KHOTI to KHYBER PASS

KHOTI, s. The holder of the peculiar khot tenure in the Bombay Presidency.

KHUDD, KUDD, s. This is a term chiefly employed in the Himalaya, khadd, meaning a precipitous hill- side, also a deep valley. It is not in the dictionaries, but is probably allied to the Hind. khat, ‘a pit,’ Dakh.—Hind. khaddü. [Platts gives Hind. khad. This is from Skt. khanda, ‘a gap, a chasm,’ while khat comes from Skt. khata, ‘an excavation.’] The word is in constant Anglo-Indian colloquial use at Simla and other Himalayan stations.

1837.—“The steeps about Mussoori are so very perpendicular in many places, that a person of the strongest nerve would scarcely be able to look over the edge of the narrow footpath into the Khud, without a shudder.”—Bacon, First Impressions, ii. 146.

1838.—“On my arrival I found one of the ponies at the estate had been killed by a fall over the precipice, when bringing up water from the khud.”—Wanderings of a Pilgrim, ii. 240.

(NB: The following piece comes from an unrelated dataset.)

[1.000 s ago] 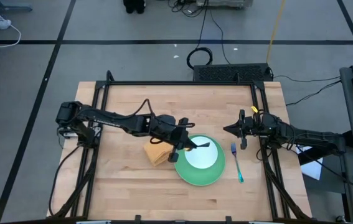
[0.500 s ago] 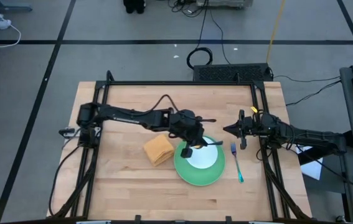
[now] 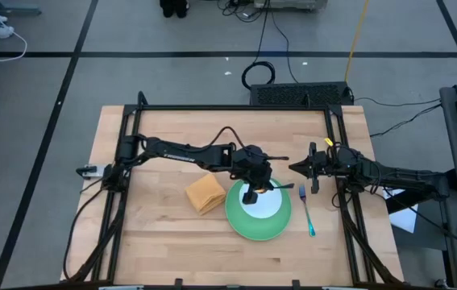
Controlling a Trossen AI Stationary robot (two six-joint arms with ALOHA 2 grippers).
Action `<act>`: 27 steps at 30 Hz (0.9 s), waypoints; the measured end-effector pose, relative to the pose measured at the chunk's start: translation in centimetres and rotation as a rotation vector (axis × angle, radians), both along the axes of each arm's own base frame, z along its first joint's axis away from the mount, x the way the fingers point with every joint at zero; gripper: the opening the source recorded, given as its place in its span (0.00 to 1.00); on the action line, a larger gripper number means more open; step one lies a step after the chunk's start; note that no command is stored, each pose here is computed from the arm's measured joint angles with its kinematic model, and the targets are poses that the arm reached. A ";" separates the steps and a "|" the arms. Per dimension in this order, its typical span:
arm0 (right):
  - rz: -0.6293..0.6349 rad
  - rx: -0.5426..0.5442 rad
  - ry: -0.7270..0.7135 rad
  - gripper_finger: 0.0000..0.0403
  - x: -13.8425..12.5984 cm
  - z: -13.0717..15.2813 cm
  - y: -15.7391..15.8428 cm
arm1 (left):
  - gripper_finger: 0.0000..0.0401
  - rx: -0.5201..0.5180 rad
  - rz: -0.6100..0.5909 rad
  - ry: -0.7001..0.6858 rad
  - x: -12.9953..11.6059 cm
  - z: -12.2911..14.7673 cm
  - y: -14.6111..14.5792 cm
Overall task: Set table place
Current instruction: Put the purple spoon into the white bowl
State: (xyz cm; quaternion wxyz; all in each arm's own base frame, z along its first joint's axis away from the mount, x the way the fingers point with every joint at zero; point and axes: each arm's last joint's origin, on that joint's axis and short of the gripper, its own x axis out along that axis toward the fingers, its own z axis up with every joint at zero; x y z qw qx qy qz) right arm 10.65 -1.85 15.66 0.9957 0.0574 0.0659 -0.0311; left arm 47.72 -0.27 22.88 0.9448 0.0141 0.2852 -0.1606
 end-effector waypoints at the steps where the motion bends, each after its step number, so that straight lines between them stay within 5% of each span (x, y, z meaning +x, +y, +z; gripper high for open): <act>1: 0.000 0.000 0.000 0.00 0.0 0.0 0.0 | 0.00 0.001 0.006 0.002 0.1 -0.2 0.0; 27: 0.001 -0.004 0.002 0.00 0.0 0.0 0.0 | 0.00 0.048 0.089 0.175 -0.4 -2.5 -0.8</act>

1866.—“When the men of the 43d Regt. refused to carry the guns any longer, the Eurasian gunners, about 20 in number, accompanying them, made an attempt to bring them on, but were unequal to doing so, and under the direction of this officer (Capt. Cockburn, R.A.) threw them down a Khud, as the ravines in the Himalaya are called. …”—Bhotan and the H. of the Dooar War, by Surgeon Rennie, M.D. p. 199.

1879.—“The commander-in-chief … is perhaps alive now because his horse so judiciously chose the spot on which suddenly to swerve round that its hind hoofs were only half over the chud” (sic).—Times Letter, from Simla, Aug. 15.

KHURREEF, s. Ar. kharif, ‘autumn’; and in India the crop, or harvest of the crop, which is sown at the beginning of the rainy season (April and May) and gathered in after it, including rice, the tall millets, maize, cotton, rape, sesamum, &c. The obverse crop is rubbee (q.v.).

[1809.—“Three weeks have not elapsed since the Kureef crop, which consists of Bajru (see BAJRA), Jooar (see JOWAUR), several smaller kinds of grain, and cotton, was cleared from off the fields, and the same ground is already ploughed … and sown for the great Rubbee crop of wheat, barley and chunu (see GRAM).”—Broughton, Letters from a Mahrattu Camp, ed. 1892, p. 215.]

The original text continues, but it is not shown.